Although the domestic car industry continues to show some growth, the financial crisis has already taken a significant toll on China's commercial vehicle sector. From June to October, the commercial vehicle market in China experienced a sharp decline. Notably, the world’s largest commercial vehicle manufacturer, the Volvo Group, had a joint venture in China called Huawo Truck Co., Ltd. (referred to as "Hua Wo"). After two years of production shutdown, recent reports suggested that the project might be restarting—but this claim has been strongly denied.
"Has Hua Wo restarted? No," said an executive from China National Heavy Duty Truck (CNHTC). "All the recent information about the restart is false." On November 29, Volvo Group (China) also confirmed to reporters that all claims about the project resuming were untrue. In fact, Hua Wo, which has been idle for over two years, is now considered a dead end.
For more than two years, Hua Wo has been completely shut down. An old worker at CNHTC and Bridges Company, standing on the hillside near the site, exclaimed, “Hua Wo? Is there anyone left? No one!†The site, once a hub of activity, now lies abandoned. Unlike other companies in the Heavy Industry Park, which are bustling with workers and machinery, Hua Wo stands eerily quiet.
A chain wrapped in plastic blocks the main entrance. Inside, the workshop doors are locked, and the factory floor is empty. There are no vehicles, parts, or transport equipment related to Hua Wo. In the fall, when leaves cover other areas, Hua Wo remains leafless and nearly deserted. The silence is broken only by the occasional breeze, but no machines roar to life.
The partnership between CNHTC and Volvo was the first heavy truck joint venture in China. After nine years of negotiations, the joint venture began production in 2004. Initially seen as a model for foreign collaboration, the alliance soon faced challenges.
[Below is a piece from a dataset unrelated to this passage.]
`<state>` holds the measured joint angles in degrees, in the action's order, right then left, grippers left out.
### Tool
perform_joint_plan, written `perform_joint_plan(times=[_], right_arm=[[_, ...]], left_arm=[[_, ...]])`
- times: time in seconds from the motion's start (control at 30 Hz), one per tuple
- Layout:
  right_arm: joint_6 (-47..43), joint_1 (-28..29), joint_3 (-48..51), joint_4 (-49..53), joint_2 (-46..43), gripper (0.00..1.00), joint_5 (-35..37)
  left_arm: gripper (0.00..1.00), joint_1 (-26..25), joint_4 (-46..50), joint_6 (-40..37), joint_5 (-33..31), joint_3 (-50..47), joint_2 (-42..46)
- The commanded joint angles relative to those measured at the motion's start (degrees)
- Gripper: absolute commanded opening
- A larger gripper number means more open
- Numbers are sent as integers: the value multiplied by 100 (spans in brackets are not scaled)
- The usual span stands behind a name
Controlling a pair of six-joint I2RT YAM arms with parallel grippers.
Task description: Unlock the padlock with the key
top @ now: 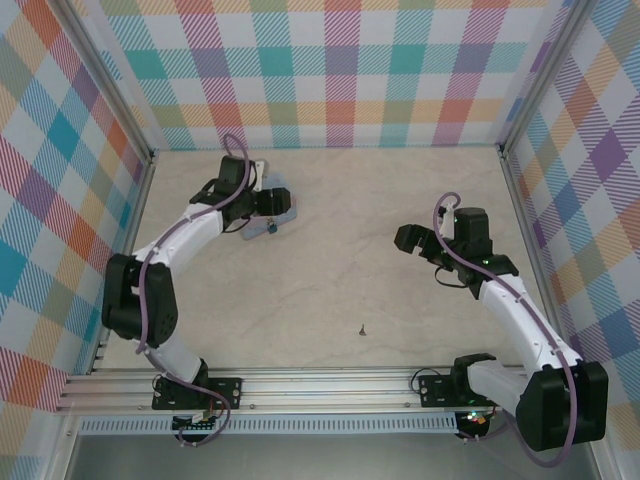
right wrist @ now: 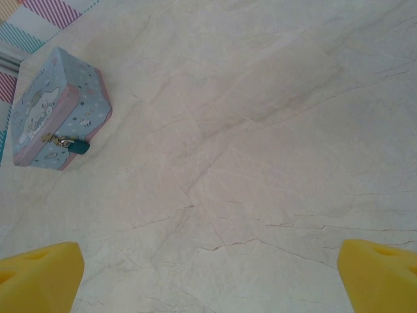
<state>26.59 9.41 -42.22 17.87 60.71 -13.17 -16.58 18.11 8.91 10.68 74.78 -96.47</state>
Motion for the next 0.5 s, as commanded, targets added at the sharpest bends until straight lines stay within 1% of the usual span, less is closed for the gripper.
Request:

Production started in October 2004, but by early 2006, it had completely stopped. Only 200 units were produced in 2005 before the project came to a halt.
According to the security guard at Hua Wo, only company leaders come to work daily, while no actual workers remain. Reporters tried contacting the HR and finance departments multiple times, but no one answered. A CNHTC official confirmed that Hua Wo has been inactive for over two years.
With a total investment of 1.6 billion RMB, Hua Wo was expected to produce 2,500 trucks in 2005 and 10,000 by 2008. However, sales proved sluggish. The trucks were priced two to three times higher than comparable domestic models, making them unattractive to Chinese consumers. As a result, the project failed and was eventually suspended.
Tensions between CNHTC and Volvo escalated, with both sides blaming each other. Volvo claimed that CNHTC had misappropriated technology, while CNHTC accused Volvo of blocking localization efforts. After Volvo sold its sales rights in China, CNHTC became an outsider in the joint venture. Most components were imported, and CNHTC had minimal involvement in the production process.
The future of the partnership looks bleak. Former Volvo executives have criticized how the HOWO brand used Volvo's technology without proper support. This led to a situation where Volvo felt sidelined, and the joint venture lost its competitive edge.
Despite the failure of Hua Wo, other Chinese heavy truck brands like HOWO have thrived. With strong domestic sales and overseas exports, CNHTC has become a major player in the industry. However, the broader trend shows that joint ventures in commercial vehicles face many challenges.
Other examples include the cancellation of the Guangzhou Automobile and Modern Commercial Vehicles joint venture, the near-suspension of Dongfeng VOLVO, and prolonged delays in the Mercedes-Benz and Foton Motor partnership. These cases highlight the difficulties of foreign partnerships in China's commercial vehicle market.
Experts point to cultural differences and high pricing as key obstacles. Many Chinese consumers prefer cheaper domestic alternatives, even if they lack the performance of foreign brands. Additionally, China's truck load restrictions limit the advantages of high-performance foreign models.
Despite these challenges, the heavy truck market in China is expected to grow rapidly in the coming years, driven by infrastructure development. However, whether joint ventures can capitalize on this opportunity remains uncertain. With national policies shifting toward supporting local brands, the risks for foreign partnerships are increasing.
In this evolving landscape, the future of commercial vehicle joint ventures in China is still unclear. While some projects have failed, others continue to explore new strategies. For now, the story of Hua Wo serves as a cautionary tale of the complexities of international collaboration in the automotive industry.